Exercise goal:
Go through the listing and pick out each line with the word "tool" in it.
** Opening Collected data block **
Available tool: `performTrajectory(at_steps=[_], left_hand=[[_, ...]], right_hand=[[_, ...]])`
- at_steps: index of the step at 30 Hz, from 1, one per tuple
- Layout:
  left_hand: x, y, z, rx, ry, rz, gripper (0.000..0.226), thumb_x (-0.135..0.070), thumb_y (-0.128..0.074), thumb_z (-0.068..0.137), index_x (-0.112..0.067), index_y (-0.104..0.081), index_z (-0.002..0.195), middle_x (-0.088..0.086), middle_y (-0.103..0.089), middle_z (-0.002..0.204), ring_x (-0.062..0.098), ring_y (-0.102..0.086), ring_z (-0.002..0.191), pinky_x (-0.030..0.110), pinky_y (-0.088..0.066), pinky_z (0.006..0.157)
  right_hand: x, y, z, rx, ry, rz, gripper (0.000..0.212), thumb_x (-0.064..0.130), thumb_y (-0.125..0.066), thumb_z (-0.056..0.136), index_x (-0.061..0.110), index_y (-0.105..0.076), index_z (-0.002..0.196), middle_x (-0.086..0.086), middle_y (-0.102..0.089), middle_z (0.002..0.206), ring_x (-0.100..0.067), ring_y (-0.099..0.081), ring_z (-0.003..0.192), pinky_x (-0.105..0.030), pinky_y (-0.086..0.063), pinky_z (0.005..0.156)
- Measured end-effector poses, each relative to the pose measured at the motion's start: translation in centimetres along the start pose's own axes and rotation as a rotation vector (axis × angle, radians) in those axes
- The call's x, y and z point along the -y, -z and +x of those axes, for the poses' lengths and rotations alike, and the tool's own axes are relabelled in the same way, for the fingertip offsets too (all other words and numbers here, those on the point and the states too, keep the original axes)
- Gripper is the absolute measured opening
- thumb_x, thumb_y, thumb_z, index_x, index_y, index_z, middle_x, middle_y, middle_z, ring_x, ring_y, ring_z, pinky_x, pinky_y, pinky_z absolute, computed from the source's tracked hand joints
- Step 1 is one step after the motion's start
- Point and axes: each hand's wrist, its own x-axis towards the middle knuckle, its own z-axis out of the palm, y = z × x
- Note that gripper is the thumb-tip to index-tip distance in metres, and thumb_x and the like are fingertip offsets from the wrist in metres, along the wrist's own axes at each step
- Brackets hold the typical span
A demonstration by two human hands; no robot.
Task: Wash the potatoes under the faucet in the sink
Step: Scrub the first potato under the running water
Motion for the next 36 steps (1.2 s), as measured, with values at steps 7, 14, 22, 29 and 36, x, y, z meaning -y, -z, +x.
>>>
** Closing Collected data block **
Response box:
Available tool: `performTrajectory(at_steps=[_], left_hand=[[_, ...]], right_hand=[[_, ...]])`
- The call's x, y and z point along the -y, -z and +x of those axes, for the poses' lengths and rotations alike, and the tool's own axes are relabelled in the same way, for the fingertip offsets too (all other words and numbers here, those on the point and the states too, keep the original axes)

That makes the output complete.